May 2024 Legislative Update 

  • Campaign Season Underway. With the legislature adjourned, the focus shifts quickly to campaigns. Numerous legislators have announced their plans to either run again, retire, or seek a different office. Candidates have until June 3 to submit their nomination papers, after which there will be a clear understanding of who is running where and in which district.
  • KNSP Case Update. The Wisconsin Supreme Court is considering a legal challenge from Gov. Tony Evers (D) to the Wisconsin Legislature’s committee oversight power over the Knowles-Nelson Stewardship Program. Oral arguments before the court were held April 17. Specifically, the lawsuit from Gov. Evers alleges that a provision giving the Joint Committee on Finance the power to review and veto funding awards under the Stewardship Program is an unconstitutional violation of the separation of powers. The supreme court accepted the case, styled Tony Evers v. Howard Marklein, in early February. Sen. Marklein (R-Spring Green) is the Republican Senate co-chair of the Joint Committee on Finance.
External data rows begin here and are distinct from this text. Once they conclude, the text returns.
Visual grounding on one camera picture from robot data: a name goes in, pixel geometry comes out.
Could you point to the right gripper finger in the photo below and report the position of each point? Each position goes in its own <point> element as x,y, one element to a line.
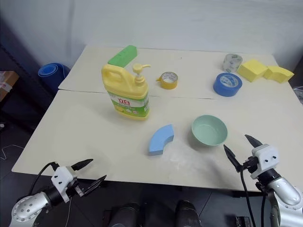
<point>232,157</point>
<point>254,141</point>

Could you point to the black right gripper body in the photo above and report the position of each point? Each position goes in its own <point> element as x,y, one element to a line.
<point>251,164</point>

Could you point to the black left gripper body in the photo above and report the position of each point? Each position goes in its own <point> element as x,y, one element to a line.
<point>77,186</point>

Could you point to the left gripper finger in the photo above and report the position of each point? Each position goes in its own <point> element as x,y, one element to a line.
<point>95,183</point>
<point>82,163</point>

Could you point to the pale green bowl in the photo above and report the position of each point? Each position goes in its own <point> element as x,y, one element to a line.
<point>209,131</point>

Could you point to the yellow dish soap pump bottle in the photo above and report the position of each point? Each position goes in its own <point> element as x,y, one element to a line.
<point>126,94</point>

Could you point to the dark rounded shape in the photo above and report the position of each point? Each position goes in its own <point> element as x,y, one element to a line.
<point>124,216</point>
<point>188,214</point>

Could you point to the blue tape roll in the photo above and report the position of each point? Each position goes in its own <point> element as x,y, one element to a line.
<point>227,85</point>

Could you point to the clear plastic bag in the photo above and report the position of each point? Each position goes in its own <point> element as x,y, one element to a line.
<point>299,93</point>

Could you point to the yellow square sponge block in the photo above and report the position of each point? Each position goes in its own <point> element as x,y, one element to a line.
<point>252,69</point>

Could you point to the yellow curved sponge block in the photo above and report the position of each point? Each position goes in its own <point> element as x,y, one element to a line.
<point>279,73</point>

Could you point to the blue curved sponge block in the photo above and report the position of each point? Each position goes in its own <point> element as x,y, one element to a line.
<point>161,139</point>

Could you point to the clear tape roll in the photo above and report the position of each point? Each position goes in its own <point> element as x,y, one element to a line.
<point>232,62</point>

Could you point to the blue rolled mat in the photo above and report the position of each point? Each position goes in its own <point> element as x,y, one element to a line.
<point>50,71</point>

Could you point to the yellow tape roll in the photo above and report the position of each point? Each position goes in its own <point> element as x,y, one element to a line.
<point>168,80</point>

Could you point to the brown cardboard box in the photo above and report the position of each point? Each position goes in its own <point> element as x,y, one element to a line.
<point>8,79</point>

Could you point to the green sponge block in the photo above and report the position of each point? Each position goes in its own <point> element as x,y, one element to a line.
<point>123,56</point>

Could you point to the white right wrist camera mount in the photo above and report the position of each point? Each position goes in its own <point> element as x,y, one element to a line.
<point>266,157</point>

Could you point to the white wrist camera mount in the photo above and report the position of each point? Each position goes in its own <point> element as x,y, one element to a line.
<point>266,157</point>
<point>62,176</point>

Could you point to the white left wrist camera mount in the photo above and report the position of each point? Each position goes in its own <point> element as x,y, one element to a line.
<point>62,176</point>

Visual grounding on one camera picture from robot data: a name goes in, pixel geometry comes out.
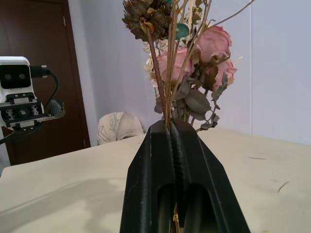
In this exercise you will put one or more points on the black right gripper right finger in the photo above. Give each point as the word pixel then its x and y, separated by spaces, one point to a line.
pixel 206 184

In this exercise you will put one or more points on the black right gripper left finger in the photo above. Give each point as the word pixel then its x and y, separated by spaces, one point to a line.
pixel 145 174

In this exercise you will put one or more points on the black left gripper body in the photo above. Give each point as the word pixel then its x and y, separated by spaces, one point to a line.
pixel 22 114

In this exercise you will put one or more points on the dried bouquet with pink roses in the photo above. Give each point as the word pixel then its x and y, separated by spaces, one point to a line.
pixel 213 41

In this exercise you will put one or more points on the white patterned cloth bag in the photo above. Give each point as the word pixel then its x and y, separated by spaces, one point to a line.
pixel 121 126

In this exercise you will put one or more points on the dried plant scrap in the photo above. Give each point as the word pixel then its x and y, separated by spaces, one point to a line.
pixel 257 158
pixel 283 187

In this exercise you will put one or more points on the metal door hinge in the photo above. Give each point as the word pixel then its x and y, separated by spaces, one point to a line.
pixel 84 143
pixel 64 21

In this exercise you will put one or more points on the dark brown door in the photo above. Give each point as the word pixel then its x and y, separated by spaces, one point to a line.
pixel 36 31

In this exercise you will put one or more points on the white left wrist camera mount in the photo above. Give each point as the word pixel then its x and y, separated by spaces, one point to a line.
pixel 14 70

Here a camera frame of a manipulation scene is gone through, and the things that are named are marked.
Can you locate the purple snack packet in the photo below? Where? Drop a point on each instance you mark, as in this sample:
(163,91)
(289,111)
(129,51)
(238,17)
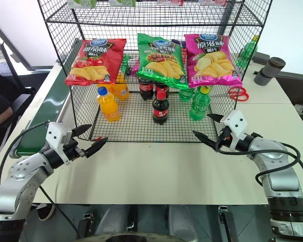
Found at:
(179,45)

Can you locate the pink white packet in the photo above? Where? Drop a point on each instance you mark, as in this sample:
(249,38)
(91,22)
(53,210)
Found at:
(170,2)

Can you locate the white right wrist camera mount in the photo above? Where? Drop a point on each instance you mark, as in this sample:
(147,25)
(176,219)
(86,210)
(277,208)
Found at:
(236,121)

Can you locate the green white carton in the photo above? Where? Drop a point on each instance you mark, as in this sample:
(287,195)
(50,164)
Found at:
(123,2)
(81,3)

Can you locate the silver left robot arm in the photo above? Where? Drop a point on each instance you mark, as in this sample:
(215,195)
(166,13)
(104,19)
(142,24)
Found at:
(22,174)

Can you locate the grey cylindrical flask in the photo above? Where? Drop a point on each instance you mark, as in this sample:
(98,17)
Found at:
(269,71)

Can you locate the cola bottle red label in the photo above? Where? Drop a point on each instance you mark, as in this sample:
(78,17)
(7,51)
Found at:
(146,89)
(162,88)

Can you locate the black shoe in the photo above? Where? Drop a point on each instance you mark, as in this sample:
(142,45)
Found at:
(46,211)

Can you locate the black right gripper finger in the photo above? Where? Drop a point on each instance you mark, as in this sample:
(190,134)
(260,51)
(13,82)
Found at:
(217,117)
(208,140)

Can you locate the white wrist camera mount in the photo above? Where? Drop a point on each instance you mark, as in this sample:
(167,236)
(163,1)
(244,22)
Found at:
(236,121)
(56,133)

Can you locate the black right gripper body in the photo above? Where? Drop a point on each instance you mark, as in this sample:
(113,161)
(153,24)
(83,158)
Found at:
(225,141)

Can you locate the green soda bottle yellow cap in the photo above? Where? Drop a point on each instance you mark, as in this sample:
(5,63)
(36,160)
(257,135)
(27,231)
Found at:
(200,106)
(246,54)

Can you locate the orange soda bottle blue cap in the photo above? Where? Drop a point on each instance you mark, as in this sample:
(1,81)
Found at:
(108,106)

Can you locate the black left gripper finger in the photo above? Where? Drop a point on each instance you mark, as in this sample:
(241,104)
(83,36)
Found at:
(80,130)
(96,147)

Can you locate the magenta potato chips bag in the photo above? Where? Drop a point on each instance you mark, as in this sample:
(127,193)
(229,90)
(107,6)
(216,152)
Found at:
(212,60)

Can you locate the green conveyor belt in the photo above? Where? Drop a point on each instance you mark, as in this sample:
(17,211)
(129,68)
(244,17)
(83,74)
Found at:
(53,95)

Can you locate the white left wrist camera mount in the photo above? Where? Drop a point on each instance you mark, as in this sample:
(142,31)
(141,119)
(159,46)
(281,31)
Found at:
(56,133)

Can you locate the red potato chips bag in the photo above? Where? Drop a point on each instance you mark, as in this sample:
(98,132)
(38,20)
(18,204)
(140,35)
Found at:
(96,60)

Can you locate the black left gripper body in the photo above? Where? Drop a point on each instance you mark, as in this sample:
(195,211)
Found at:
(72,149)

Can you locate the green potato chips bag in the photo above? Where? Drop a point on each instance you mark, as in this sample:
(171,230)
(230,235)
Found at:
(161,63)

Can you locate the pink snack packet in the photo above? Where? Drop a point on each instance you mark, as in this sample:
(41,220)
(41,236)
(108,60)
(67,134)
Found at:
(136,66)

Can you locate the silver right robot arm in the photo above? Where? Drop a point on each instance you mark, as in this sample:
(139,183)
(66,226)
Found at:
(280,166)

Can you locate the cola bottle red cap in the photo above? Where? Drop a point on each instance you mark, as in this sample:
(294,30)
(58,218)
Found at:
(160,108)

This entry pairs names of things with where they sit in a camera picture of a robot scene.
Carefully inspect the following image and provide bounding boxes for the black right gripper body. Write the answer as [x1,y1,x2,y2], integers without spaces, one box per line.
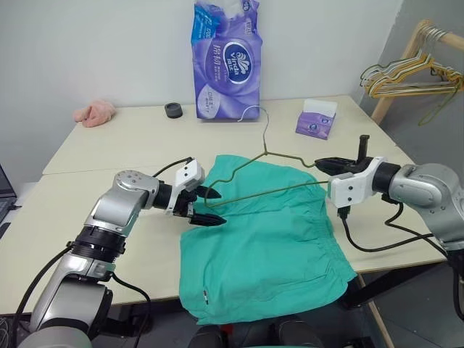
[341,134,375,178]

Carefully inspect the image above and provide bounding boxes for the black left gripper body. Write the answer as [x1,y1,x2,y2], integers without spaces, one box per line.
[172,187,200,223]

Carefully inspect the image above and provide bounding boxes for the olive wire hanger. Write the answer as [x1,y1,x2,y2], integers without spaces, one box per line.
[204,104,331,210]

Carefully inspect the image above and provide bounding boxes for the green shorts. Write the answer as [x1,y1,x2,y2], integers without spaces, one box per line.
[178,154,358,326]

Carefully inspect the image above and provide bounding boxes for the small purple tissue box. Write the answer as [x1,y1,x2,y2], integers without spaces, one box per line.
[294,98,339,141]

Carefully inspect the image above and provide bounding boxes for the black tape roll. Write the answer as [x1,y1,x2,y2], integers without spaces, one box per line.
[163,102,183,120]

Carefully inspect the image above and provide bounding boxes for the dark rounded shape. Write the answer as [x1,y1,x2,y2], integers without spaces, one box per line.
[276,318,324,348]
[186,323,224,348]

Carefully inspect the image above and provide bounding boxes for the purple tissue paper pack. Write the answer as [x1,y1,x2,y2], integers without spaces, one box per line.
[188,0,263,122]

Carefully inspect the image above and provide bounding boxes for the black table leg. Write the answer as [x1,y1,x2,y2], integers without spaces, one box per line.
[339,253,451,310]

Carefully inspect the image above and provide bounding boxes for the wooden clothes rack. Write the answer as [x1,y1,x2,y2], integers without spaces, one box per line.
[372,20,464,125]

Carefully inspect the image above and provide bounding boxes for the pink plush cloth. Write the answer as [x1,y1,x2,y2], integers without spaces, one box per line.
[72,99,117,129]

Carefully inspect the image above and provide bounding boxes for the beige slanted bar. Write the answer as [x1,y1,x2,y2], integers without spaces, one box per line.
[356,274,394,348]

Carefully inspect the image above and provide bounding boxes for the dark laptop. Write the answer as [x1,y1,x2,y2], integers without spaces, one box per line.
[0,162,18,224]

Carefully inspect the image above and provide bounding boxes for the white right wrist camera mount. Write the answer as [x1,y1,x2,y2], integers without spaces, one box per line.
[327,156,386,210]

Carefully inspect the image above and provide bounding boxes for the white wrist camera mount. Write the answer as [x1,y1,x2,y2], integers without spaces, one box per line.
[327,156,386,210]
[165,159,207,218]

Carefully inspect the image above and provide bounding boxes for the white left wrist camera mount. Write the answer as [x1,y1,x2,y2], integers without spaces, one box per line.
[165,159,207,218]

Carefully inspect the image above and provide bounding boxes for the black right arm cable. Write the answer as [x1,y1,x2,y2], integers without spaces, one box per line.
[336,194,464,322]

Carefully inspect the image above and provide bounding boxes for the yellow wire hanger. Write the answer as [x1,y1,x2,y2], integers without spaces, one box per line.
[368,52,464,99]

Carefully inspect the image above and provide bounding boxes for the green wire hanger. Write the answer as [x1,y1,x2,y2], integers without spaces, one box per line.
[360,54,464,127]

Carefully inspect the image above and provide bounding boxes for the white wire hanger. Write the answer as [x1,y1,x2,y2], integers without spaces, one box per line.
[360,28,458,91]
During oral arguments, liberal Justice Jill Karofsky and attorneys representing the governor’s position focused on the apparently unlimited nature of the committee veto power in questioning its constitutionality. Justice Brian Hagedorn also appeared skeptical of the committee veto power and the legislature’s arguments defending it.

Conservative Justice Rebecca Bradley and attorneys representing the legislature focused on the fact that most of the activities of the executive branch are approved or delegated by the legislature through statutes, appropriations, and rulemaking authorization, suggesting that the committee veto is a natural extension or retention of the legislature’s constitutional powers.

Gov. Evers announced the filing of the lawsuit in October of last year, claiming that Republicans in the Legislature are “violating the Wisconsin Constitution and intruding into executive powers.” The suit was filed as a petition for original action by Attorney General Kaul at the governor’s request. It is an uncommon and significant step for the supreme court to accept a petition for original action (meaning that a case is not developed in the lower courts before being decided by the supreme court).

It is anticipated that the court may rule on the case in late spring or early summer.